**EXERCISE MATERIALS:**
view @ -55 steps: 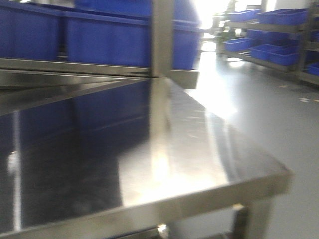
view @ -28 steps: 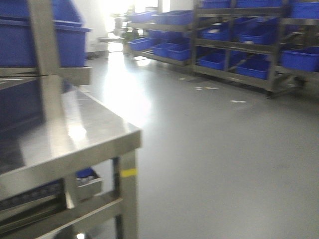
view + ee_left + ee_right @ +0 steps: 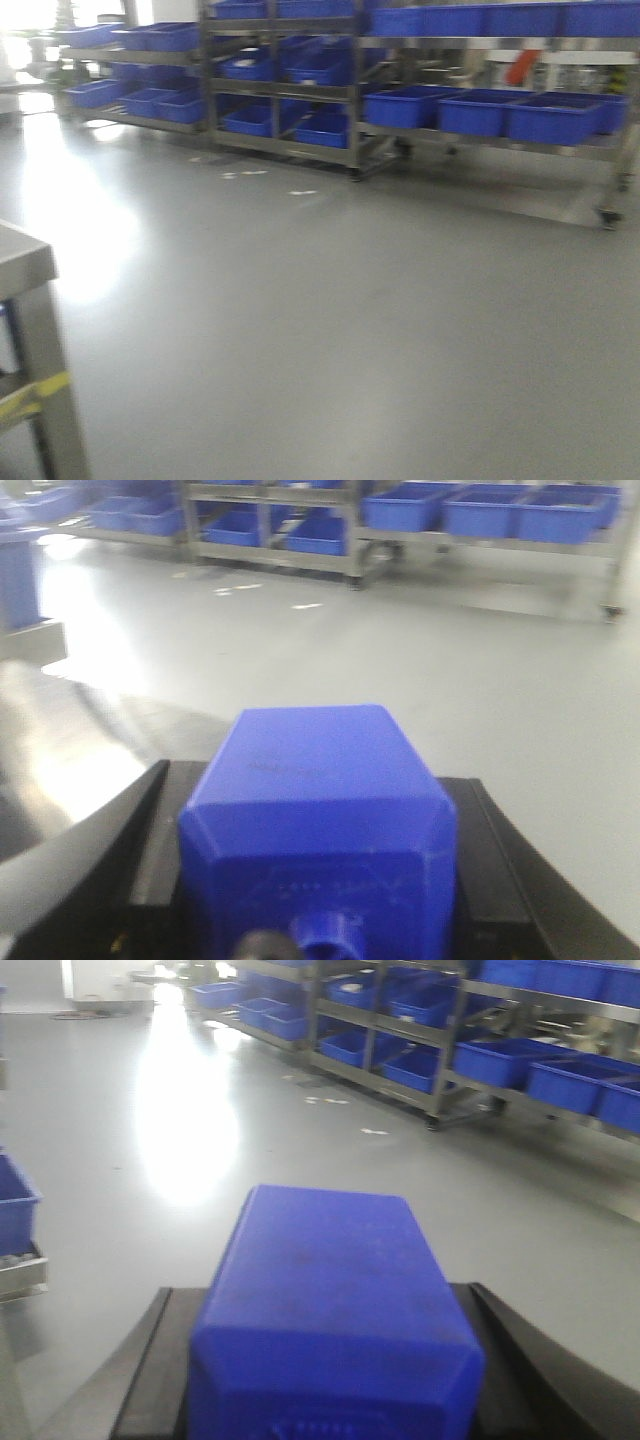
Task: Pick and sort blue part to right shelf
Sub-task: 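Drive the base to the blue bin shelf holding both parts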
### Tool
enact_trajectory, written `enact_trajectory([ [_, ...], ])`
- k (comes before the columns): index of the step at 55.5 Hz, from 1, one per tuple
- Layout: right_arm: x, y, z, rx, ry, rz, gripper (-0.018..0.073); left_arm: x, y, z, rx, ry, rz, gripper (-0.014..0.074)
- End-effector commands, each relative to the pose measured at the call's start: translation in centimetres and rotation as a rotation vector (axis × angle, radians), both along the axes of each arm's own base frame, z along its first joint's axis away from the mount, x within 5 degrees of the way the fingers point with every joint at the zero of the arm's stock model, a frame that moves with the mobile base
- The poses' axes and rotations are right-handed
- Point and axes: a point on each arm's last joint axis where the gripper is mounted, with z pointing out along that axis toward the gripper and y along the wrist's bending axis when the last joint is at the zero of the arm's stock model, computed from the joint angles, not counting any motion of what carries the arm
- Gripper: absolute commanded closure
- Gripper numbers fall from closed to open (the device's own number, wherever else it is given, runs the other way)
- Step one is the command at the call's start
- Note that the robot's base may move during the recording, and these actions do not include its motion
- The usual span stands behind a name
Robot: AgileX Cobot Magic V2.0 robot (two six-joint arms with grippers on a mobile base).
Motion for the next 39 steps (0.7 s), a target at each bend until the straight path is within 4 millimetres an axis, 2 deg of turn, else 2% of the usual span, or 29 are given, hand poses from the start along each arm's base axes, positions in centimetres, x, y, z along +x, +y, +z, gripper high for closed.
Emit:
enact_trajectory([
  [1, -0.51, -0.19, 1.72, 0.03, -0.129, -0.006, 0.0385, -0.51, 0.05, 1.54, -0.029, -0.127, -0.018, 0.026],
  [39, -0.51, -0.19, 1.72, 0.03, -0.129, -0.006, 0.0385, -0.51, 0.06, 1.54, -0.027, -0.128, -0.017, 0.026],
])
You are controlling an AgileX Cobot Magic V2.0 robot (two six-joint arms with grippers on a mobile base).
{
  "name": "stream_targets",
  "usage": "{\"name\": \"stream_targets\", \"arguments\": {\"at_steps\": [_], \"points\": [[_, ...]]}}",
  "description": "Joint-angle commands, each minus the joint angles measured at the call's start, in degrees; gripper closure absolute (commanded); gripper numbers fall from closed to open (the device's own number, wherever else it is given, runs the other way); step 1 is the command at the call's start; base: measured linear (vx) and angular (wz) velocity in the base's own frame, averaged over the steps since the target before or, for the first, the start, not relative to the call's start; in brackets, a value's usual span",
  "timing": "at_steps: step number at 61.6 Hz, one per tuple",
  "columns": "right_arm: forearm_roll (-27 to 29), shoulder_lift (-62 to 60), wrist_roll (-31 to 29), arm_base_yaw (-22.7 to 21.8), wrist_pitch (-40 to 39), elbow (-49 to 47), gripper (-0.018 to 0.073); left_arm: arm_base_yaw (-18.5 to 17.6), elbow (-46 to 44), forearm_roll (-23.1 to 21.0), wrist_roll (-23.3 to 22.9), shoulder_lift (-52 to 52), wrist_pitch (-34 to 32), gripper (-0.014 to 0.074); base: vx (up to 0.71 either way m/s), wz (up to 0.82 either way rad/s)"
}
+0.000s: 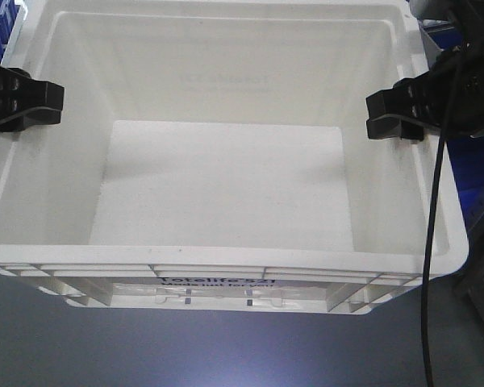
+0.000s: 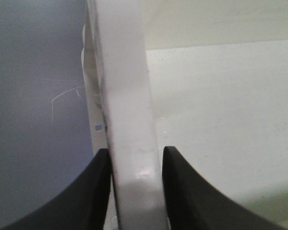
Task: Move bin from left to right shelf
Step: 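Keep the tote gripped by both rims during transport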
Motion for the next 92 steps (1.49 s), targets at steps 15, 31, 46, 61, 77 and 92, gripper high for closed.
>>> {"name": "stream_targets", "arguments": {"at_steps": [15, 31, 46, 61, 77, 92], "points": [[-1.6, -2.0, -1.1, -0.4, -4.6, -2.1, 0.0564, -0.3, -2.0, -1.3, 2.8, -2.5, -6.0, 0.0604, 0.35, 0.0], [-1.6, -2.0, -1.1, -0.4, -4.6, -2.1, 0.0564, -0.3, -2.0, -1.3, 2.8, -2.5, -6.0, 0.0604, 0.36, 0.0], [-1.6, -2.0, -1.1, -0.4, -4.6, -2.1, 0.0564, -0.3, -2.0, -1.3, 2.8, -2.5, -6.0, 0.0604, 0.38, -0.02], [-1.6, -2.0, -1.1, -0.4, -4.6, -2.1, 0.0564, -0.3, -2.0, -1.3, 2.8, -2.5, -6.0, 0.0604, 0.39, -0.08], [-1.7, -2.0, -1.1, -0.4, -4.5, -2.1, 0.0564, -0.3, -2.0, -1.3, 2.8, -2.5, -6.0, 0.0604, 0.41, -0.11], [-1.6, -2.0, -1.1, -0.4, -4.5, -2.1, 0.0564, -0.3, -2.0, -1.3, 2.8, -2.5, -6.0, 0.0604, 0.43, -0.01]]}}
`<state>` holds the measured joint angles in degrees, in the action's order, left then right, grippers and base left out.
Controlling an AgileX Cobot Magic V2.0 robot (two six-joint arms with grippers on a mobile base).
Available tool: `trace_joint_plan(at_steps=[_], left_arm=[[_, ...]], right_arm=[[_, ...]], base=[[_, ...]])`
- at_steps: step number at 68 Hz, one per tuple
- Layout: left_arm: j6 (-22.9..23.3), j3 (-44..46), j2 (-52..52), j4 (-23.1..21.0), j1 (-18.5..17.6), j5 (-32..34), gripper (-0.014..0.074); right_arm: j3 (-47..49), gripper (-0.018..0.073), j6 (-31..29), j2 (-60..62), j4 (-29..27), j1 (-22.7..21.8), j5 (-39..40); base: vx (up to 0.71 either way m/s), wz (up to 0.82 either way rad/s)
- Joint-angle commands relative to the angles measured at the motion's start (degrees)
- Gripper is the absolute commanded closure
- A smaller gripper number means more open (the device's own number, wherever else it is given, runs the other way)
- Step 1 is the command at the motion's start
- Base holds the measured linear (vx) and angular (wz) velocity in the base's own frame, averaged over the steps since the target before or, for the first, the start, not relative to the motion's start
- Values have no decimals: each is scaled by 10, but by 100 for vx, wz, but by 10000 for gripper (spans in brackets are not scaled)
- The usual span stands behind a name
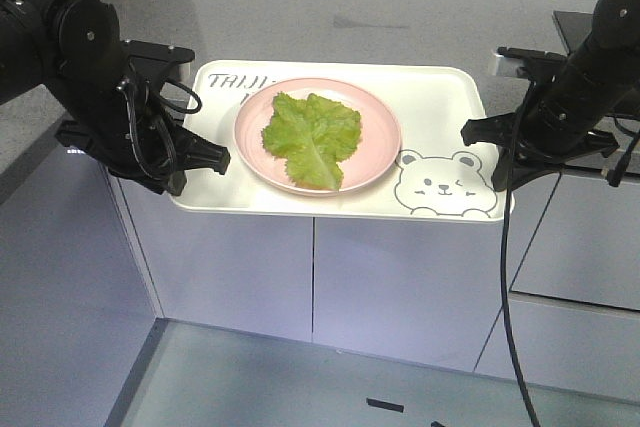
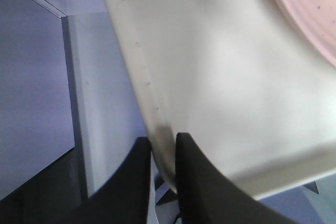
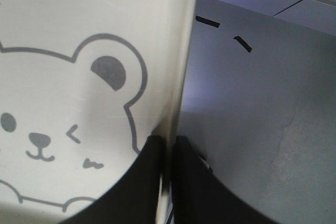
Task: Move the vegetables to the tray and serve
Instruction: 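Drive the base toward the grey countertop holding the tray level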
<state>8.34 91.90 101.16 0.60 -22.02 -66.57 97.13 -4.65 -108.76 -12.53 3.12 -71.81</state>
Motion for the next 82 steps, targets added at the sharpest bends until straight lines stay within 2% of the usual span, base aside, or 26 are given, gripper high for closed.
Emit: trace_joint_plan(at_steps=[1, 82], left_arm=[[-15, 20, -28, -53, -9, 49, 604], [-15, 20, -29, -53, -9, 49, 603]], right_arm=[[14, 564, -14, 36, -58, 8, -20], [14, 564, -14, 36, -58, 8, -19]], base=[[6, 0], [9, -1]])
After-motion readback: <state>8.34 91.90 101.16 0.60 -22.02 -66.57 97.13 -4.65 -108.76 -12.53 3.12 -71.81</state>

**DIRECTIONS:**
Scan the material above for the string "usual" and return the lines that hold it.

**ANSWER SPACE:**
- The usual span stands behind a name
Motion for the next 39 steps (0.7 s), a target at each bend until the straight path is within 4 millimetres an axis, 2 deg of turn, else 2% of the usual span, or 29 are given, hand poses from the start along each arm's base axes, positions in centimetres, x, y, z along +x, +y, +z, gripper high for closed.
  "description": "Joint-angle commands, each minus the joint angles measured at the call's start, in degrees; gripper closure absolute (commanded); gripper numbers fall from closed to open (the device's own number, wherever else it is given, runs the other way); step 1 is the command at the call's start; base: measured linear (vx) and angular (wz) velocity in the base's own frame, averaged over the steps since the target before or, for the first, the start, not relative to the call's start; in brackets, a value's usual span",
- The usual span stands behind a name
Motion for the next 82 steps, targets added at the sharpest bends until straight lines stay within 2% of the usual span, base aside, or 26 are given, gripper high for closed.

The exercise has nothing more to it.